Records contained in a dataset
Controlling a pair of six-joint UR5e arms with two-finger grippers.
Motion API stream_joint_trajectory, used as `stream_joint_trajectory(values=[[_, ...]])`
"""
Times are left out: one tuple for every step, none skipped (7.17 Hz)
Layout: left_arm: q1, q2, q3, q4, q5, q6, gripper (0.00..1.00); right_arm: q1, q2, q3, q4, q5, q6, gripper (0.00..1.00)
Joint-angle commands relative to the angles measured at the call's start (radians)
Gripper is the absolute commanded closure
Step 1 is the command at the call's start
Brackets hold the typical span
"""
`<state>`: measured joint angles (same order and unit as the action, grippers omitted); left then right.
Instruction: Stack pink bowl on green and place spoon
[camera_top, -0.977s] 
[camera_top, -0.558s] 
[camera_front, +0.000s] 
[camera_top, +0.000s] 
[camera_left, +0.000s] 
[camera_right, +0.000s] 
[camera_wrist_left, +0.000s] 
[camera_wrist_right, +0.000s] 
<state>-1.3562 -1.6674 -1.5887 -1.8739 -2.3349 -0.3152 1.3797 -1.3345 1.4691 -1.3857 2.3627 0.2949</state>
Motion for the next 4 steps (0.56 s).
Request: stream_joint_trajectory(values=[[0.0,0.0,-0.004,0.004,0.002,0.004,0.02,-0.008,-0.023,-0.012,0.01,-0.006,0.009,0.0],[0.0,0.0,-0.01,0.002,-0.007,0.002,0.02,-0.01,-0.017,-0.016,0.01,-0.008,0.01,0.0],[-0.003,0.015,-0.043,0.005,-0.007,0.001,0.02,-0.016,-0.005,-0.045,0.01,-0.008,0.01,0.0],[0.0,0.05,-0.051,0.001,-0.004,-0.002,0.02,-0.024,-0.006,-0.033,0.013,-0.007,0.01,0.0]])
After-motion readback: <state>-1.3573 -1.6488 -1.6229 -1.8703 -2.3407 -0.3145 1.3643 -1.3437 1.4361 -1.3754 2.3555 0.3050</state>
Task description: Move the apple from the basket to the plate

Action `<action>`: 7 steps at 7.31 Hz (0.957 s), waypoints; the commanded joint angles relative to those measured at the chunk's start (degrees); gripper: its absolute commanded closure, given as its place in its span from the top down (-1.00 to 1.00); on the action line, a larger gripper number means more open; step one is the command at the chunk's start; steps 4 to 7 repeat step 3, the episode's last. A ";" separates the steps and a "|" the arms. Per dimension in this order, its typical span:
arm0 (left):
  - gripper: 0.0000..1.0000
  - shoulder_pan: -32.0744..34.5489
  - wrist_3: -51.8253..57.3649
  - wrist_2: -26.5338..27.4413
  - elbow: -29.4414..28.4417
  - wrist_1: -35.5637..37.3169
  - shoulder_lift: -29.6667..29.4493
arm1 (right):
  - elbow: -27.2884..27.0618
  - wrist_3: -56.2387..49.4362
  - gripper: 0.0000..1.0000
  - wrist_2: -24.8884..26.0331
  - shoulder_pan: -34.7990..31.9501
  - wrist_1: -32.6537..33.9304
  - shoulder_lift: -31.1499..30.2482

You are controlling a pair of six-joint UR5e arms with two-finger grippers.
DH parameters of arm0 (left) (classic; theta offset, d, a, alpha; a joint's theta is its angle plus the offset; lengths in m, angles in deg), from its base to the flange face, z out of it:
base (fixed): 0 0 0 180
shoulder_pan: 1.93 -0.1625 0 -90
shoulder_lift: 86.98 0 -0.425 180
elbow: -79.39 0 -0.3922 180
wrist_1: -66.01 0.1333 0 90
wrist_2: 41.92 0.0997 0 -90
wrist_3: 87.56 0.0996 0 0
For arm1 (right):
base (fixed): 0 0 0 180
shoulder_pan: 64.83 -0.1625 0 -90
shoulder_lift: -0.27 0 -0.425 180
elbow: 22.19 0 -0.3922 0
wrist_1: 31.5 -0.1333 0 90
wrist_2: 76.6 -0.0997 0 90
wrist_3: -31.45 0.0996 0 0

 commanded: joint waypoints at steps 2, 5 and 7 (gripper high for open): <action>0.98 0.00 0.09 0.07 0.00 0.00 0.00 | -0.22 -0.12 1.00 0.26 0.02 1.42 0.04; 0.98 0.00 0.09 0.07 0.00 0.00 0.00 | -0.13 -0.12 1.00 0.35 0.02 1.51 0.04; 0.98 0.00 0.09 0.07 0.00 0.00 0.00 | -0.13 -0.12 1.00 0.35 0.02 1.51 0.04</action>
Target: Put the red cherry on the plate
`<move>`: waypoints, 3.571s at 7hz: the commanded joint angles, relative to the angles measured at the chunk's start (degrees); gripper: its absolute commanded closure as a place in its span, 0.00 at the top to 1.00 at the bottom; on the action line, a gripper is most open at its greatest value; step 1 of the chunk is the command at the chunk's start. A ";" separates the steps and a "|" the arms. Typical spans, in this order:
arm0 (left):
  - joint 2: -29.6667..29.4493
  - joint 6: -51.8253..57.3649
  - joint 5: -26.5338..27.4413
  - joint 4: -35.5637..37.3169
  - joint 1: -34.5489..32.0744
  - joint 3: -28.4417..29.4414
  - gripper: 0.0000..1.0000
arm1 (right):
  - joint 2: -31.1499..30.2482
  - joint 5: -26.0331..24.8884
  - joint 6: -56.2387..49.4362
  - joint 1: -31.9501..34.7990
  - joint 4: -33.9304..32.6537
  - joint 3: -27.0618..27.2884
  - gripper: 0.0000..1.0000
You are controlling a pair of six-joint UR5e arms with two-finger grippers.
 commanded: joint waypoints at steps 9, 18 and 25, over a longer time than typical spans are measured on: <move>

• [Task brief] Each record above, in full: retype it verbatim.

• [Answer box]
Controlling a pair of six-joint UR5e arms with two-finger grippers.
Motion API stream_joint_trajectory, used as `stream_joint_trajectory(values=[[_, ...]])`
"""
Times are left out: one tuple for every step, none skipped (7.17 Hz)
Layout: left_arm: q1, q2, q3, q4, q5, q6, gripper (0.00..1.00); right_arm: q1, q2, q3, q4, q5, q6, gripper (0.00..1.00)
Joint-angle commands relative to the angles measured at the call's start (radians)
Gripper is the absolute commanded closure
Step 1 is the command at the call's start
Brackets hold the typical span
"""
`<state>`: measured joint angles (same order and unit as the action, grippers omitted); left then right.
Instruction: Stack pink bowl on green and place spoon
[camera_top, -0.977s] 
[camera_top, -0.558s] 
[camera_front, +0.000s] 
[camera_top, +0.000s] 
[camera_left, +0.000s] 
[camera_right, +0.000s] 
[camera_wrist_left, +0.000s] 
[camera_wrist_right, +0.000s] 
<state>-1.3562 -1.6674 -1.5887 -1.8739 -2.3349 -0.3152 1.3797 -1.3345 1.4691 -1.3857 2.3627 0.2949</state>
Motion for the next 4 steps (0.56 s).
Request: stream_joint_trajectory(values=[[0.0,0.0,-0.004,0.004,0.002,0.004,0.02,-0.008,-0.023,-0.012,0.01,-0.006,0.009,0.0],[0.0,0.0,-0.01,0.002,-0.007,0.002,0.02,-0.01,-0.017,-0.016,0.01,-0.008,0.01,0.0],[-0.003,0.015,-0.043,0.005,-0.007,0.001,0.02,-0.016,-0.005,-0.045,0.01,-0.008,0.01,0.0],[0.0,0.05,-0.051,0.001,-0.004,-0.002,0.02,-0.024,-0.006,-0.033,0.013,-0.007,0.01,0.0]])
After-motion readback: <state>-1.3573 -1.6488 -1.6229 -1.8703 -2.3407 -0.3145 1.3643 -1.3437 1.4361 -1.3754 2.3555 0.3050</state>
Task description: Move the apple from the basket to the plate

Action `<action>`: 7 steps at 7.31 Hz (0.957 s), waypoints; the commanded joint angles relative to those measured at the chunk's start (degrees); gripper: its absolute commanded closure, given as its place in its span from the top down (-1.00 to 1.00); on the action line, a larger gripper number means more open; step one is the command at the chunk's start; steps 4 to 7 repeat step 3, the episode's last. A ";" separates the steps and a "|" the arms. Per dimension in this order, its typical span:
arm0 (left):
  - gripper: 0.0000..1.0000
  - shoulder_pan: -32.0744..34.5489
  - wrist_3: -51.8253..57.3649
  - wrist_2: -26.5338..27.4413
  - elbow: -29.4414..28.4417
  - wrist_1: -35.5637..37.3169
  - shoulder_lift: -29.6667..29.4493
arm1 (right):
  - elbow: -27.2884..27.0618
  - wrist_3: -56.2387..49.4362
  - gripper: 0.0000..1.0000
  - wrist_2: -24.8884..26.0331
  - shoulder_pan: -34.7990..31.9501
  - wrist_1: -32.6537..33.9304
  - shoulder_lift: -31.1499..30.2482

You are controlling a pair of six-joint UR5e arms with two-finger grippers.
DH parameters of arm0 (left) (classic; theta offset, d, a, alpha; a joint's theta is its angle plus the offset; lengths in m, angles in deg), from its base to the flange face, z out of it:
base (fixed): 0 0 0 180
shoulder_pan: 1.93 -0.1625 0 -90
shoulder_lift: 86.98 0 -0.425 180
elbow: -79.39 0 -0.3922 180
wrist_1: -66.01 0.1333 0 90
wrist_2: 41.92 0.0997 0 -90
wrist_3: 87.56 0.0996 0 0
For arm1 (right):
base (fixed): 0 0 0 180
shoulder_pan: 64.83 -0.1625 0 -90
shoulder_lift: -0.27 0 -0.425 180
elbow: 22.19 0 -0.3922 0
wrist_1: 31.5 -0.1333 0 90
wrist_2: 76.6 -0.0997 0 90
wrist_3: -31.45 0.0996 0 0

 commanded: joint waypoints at steps 2, 5 and 7 (gripper high for open): <action>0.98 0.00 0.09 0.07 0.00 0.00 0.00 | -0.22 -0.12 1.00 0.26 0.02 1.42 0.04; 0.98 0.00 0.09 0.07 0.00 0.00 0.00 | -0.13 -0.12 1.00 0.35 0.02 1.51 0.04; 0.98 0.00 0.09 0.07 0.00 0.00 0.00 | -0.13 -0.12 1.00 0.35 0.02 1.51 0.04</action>
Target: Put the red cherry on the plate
`<move>`: waypoints, 3.571s at 7hz: the commanded joint angles, relative to the angles measured at the chunk's start (degrees); gripper: its absolute commanded closure as a place in its span, 0.00 at the top to 1.00 at the bottom; on the action line, a gripper is most open at its greatest value; step 1 of the chunk is the command at the chunk's start. A ";" separates the steps and a "|" the arms. Typical spans, in this order:
arm0 (left):
  - joint 2: -29.6667..29.4493
  - joint 6: -51.8253..57.3649
  - joint 5: -26.5338..27.4413
  - joint 4: -35.5637..37.3169
  - joint 1: -34.5489..32.0744
  - joint 3: -28.4417..29.4414
  - gripper: 0.0000..1.0000
arm1 (right):
  - joint 2: -31.1499..30.2482
  - joint 5: -26.0331..24.8884
  - joint 6: -56.2387..49.4362
  - joint 1: -31.9501..34.7990
  - joint 4: -33.9304..32.6537
  - joint 3: -27.0618..27.2884
  - gripper: 0.0000..1.0000
You are controlling a pair of six-joint UR5e arms with two-finger grippers.
 commanded: joint waypoints at steps 9, 18 and 25, over a longer time than typical spans are measured on: <move>

As written, the answer is complete.